Feature Flag Guarding
Every new Chromium feature is gated behind a feature flag from the moment its code lands. The flag defaults off, flips only after the launch gate authorizes it, and is removed once the feature has reached Stable without rollback.
A patch that compiles and passes the tests is not a patch that’s ready to reach users. In Chromium, the gap between those two states is bridged by a base::Feature declaration, a BASE_FEATURE_VALUE_PARAM default, and a call-site check that reads the value at runtime. Code that lands without this gate runs in Canary the same day it merges. Code that lands with it runs only when the experiment infrastructure, the Origin Trial portal, or the Intent to Ship gate has authorized exposure for that channel and that population.
Context
A Chromium feature is built by a small team, lives in chromium/src alongside thousands of other in-progress features, and reaches a user population that runs into the billions once it ships to Stable. The same source tree feeds the four channels in parallel: Canary builds from tip-of-tree every working day, Stable builds from a branched milestone every four weeks. A feature’s code lands once; its exposure is what the channels and the experiment infrastructure modulate. The pattern operates in that gap between landing and exposure: at the call site, in the runtime check, and in the cleanup record after the feature stabilizes.
Problem
A feature owner has tests passing, OWNERS approval on the implementation, and a green commit queue. The natural move is to land the code, run it on Canary the same day, and let the next channel promotion carry it into Beta and Stable. That move exposes the feature to every Canary user before the Intent to Ship gate has been cleared, before any Origin Trial has produced compatibility data, and before any Finch experiment has measured stability under traffic. It also makes the feature impossible to disable without a revert: a kill-switch needs a flag to operate on. The recurring problem is how a project that lands hundreds of patches a day can land novel call-site behavior without simultaneously activating it.
Forces
- Code freshness vs. exposure control.
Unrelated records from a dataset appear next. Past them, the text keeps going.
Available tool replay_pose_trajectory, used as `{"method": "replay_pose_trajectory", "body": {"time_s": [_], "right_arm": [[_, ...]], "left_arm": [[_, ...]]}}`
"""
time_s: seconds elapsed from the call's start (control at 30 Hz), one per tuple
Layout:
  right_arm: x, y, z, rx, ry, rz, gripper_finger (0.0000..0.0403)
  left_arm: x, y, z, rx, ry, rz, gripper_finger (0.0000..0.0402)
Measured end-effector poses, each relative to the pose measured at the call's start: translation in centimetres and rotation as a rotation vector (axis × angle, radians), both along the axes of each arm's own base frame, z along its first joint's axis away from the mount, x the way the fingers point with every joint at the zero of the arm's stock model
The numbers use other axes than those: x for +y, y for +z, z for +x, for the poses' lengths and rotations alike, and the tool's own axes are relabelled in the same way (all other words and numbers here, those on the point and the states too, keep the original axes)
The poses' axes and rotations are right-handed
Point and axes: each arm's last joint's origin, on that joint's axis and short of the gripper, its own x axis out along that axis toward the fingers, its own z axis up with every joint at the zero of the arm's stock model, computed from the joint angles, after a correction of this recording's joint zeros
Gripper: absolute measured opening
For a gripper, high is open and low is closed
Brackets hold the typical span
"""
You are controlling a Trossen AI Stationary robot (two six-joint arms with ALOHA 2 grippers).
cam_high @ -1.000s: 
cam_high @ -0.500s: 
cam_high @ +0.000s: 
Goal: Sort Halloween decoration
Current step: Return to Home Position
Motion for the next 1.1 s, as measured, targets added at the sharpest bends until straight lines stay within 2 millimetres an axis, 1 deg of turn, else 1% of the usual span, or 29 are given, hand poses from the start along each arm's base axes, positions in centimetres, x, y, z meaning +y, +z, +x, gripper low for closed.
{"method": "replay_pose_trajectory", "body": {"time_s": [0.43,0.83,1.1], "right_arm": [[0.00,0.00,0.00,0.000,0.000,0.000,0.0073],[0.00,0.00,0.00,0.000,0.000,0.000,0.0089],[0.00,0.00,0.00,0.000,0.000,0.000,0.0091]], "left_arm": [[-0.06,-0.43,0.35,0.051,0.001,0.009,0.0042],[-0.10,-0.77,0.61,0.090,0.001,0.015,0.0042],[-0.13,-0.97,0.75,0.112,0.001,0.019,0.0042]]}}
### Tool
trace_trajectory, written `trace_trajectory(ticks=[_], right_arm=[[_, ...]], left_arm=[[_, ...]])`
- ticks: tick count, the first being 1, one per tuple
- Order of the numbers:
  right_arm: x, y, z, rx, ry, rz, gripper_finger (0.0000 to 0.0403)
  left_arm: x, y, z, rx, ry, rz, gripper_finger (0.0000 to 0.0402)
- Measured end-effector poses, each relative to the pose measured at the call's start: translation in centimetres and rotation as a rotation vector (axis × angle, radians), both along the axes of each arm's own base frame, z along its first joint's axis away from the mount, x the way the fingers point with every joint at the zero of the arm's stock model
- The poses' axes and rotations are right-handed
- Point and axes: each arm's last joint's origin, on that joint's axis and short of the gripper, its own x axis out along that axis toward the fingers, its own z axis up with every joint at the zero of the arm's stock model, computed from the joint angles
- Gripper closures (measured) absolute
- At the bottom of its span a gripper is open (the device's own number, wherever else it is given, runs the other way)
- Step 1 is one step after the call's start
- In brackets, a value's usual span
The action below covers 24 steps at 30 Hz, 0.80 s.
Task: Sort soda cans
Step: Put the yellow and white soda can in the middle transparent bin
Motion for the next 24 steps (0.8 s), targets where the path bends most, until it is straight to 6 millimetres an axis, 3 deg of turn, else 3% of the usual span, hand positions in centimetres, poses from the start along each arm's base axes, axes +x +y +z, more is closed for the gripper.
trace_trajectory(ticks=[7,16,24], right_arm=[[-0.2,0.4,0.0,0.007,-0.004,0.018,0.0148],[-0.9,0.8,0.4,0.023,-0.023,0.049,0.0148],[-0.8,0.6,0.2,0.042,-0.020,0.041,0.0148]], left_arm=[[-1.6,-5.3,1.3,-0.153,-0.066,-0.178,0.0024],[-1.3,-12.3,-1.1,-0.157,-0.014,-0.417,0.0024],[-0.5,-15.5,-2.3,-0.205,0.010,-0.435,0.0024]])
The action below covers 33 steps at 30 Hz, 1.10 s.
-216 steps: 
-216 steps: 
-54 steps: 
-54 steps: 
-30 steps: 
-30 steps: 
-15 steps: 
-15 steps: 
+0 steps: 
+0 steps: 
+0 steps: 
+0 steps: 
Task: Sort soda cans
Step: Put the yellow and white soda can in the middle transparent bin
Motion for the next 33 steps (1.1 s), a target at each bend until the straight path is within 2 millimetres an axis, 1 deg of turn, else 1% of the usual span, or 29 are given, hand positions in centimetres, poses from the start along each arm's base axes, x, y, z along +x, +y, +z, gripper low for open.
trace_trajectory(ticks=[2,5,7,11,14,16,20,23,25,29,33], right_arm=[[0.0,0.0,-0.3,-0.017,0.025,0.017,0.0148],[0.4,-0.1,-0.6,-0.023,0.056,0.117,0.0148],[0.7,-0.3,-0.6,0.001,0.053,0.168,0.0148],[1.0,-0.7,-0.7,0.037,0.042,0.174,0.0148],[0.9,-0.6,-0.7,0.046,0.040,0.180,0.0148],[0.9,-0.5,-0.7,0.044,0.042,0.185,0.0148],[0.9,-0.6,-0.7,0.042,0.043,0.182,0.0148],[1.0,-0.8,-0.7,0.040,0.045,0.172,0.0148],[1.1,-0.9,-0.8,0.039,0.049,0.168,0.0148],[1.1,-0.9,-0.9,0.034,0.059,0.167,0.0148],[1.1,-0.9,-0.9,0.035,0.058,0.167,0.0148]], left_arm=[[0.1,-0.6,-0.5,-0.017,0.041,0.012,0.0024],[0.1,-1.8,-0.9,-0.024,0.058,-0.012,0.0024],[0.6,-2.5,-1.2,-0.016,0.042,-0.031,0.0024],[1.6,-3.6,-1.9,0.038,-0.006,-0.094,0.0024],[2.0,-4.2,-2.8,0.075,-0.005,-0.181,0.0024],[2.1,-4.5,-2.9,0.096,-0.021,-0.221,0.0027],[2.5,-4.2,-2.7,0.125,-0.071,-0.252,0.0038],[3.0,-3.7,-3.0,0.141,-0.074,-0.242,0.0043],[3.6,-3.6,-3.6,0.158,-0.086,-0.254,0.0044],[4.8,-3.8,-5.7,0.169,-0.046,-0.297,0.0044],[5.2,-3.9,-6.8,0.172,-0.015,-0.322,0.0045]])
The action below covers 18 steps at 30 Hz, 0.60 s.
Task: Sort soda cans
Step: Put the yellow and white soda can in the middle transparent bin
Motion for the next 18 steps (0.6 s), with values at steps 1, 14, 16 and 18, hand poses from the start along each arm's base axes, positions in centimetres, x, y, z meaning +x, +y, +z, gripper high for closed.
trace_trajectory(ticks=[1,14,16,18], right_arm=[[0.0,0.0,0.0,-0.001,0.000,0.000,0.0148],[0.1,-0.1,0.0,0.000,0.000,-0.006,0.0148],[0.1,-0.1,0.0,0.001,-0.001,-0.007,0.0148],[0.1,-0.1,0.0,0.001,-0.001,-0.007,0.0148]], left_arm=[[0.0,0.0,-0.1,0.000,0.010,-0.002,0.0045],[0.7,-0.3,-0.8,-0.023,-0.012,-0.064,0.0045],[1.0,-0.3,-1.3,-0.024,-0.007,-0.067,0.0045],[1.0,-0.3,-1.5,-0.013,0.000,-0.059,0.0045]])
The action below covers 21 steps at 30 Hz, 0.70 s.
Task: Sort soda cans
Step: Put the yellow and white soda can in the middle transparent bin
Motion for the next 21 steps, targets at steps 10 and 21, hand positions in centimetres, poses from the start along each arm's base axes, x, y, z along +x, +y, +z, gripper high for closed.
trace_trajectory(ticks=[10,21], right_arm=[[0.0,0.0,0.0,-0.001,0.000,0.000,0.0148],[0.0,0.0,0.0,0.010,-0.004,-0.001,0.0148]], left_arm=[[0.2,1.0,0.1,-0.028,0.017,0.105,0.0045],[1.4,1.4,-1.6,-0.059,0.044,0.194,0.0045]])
Reviewers prefer features to land in small patches close to when they were written; product owners need exposure to be staged, optional, and revocable.
- One source tree vs. four channels. A single landing has to produce four different runtime behaviors (defaulted-on in Canary, off in Beta, off in Stable) without forking the tree.
- Experiment infrastructure vs. call-site discipline. Finch and Origin Trials can flip a feature’s exposure, but only if the call site reads a value they can flip. Code that hard-codes its behavior bypasses both.
- Long-lived flags vs. dead code. A flag that outlives its feature swells binary size, complicates the call-site, and invites the Zombie Origin Trial and Experiment That Became Permanent failures.
Solution
The Chromium project requires that every new feature land behind a base::Feature flag declared in a _features.h header and read at every call site through base::FeatureList::IsEnabled(). The flag has a canonical declaration shape, a documented default value, and a cleanup obligation at end of life.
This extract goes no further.